Inconnue du grand public, Najla Bouden Romdhane est novice en politique. Docteure en géologie, cette universitaire a 63 ans, le même âge que le président. Originaire de la ville de Kairouan, dans le centre du pays, elle était jusque-là en charge de la gestion d'un projet subventionné par la Banque mondiale pour réformer l'enseignement supérieur. La nouvelle Première ministre n'a pas de compétences reconnues en économie : avant de gérer le projet subventionné par la Banque mondiale, elle avait été directrice générale au ministère de l'Enseignement supérieur.

Selon un communiqué de la présidence, Kaïs Saïed a chargé Najla Bouden Romdhane de former un gouvernement "dans les prochaines heures ou jours". Mais c'est le chef de l'État qui sera le réel détenteur du pouvoir exécutif.
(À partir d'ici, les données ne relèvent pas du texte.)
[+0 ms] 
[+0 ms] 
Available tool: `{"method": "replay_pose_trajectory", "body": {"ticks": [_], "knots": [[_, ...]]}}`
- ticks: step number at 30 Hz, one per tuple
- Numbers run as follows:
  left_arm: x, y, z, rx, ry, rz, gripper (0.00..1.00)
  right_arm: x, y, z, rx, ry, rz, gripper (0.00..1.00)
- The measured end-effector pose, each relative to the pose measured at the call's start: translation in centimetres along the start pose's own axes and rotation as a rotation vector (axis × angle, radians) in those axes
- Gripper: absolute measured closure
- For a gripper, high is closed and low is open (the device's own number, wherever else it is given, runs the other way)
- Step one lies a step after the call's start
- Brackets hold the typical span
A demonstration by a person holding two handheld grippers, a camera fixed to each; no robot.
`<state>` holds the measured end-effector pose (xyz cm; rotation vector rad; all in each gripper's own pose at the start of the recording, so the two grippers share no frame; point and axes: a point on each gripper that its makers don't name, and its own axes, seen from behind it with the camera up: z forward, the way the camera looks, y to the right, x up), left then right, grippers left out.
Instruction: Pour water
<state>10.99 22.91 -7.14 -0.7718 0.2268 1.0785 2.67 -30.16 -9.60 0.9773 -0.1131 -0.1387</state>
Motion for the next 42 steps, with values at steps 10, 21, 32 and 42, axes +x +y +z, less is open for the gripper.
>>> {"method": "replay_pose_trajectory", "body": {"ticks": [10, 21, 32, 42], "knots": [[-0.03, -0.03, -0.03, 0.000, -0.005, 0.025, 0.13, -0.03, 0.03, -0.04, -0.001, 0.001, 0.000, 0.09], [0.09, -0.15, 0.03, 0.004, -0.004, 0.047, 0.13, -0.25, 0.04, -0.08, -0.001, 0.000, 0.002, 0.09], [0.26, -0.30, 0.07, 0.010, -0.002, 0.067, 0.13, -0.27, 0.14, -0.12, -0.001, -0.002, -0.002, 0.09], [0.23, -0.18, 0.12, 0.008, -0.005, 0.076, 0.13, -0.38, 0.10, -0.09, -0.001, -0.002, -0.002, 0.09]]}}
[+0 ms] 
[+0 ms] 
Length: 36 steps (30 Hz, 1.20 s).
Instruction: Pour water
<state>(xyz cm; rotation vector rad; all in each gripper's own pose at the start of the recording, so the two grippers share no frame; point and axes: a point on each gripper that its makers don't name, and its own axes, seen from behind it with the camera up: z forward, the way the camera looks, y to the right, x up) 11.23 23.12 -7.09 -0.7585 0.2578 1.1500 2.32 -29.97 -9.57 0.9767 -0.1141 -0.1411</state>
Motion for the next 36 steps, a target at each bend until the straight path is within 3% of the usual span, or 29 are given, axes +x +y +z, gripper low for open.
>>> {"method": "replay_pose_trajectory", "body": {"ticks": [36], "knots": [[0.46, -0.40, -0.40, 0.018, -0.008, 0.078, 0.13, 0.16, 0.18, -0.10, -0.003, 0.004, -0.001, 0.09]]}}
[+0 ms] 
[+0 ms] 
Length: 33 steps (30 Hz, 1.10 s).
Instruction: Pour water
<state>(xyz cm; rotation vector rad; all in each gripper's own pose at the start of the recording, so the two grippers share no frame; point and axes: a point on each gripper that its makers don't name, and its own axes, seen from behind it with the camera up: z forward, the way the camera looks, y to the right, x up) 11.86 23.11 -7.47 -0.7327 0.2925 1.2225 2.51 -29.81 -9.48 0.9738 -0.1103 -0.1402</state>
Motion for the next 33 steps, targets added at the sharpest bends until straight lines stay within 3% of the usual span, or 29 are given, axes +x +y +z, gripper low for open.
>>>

Il présidera le conseil des ministres, en vertu d'un décret contenant des "mesures exceptionnelles" adopté le 22 septembre. Son gouvernement devra lutter en priorité contre la corruption. Très endettée et dépendante des aides internationales, la Tunisie fait face à une profonde crise économique et sociale - chute du PIB, forte inflation, chômage à près de 18% -, aggravée par la pandémie de Covid-19.

Une arrivée en demi-teinte

Les déclarations du président tunisien, rappelant le caractère historique de cette nomination ne satisfont pas l'opposition. "La députée du parti islamiste Ennahda, Yamina Zoghlami, a commenté la nomination sur sa page Facebook, explique Mehdi Aouas, correspondant d'Europe 1 en Tunisie. Elle estime que le choix d'une femme ne dispense pas le nouveau gouvernement de passer par l'Assemblée des représentants du peuple pour obtenir sa confiance." Une étape nécessaire, selon elle, pour que le gouvernement soit légitime.

La nomination de Najla Bouden Romdhane "est une chose positive, une reconnaissance de l'importance du rôle des femmes en Tunisie et de leur capacité à réussir dans tous les domaines", a déclaré à l'AFP le politologue Slaheddine Jourchi. Mais Najla Bouden Romdhane manque d'expérience, a-t-il ajouté en émettant des doutes sur sa capacité "à faire face à tous les énormes dossiers complexes" qui l'attendent.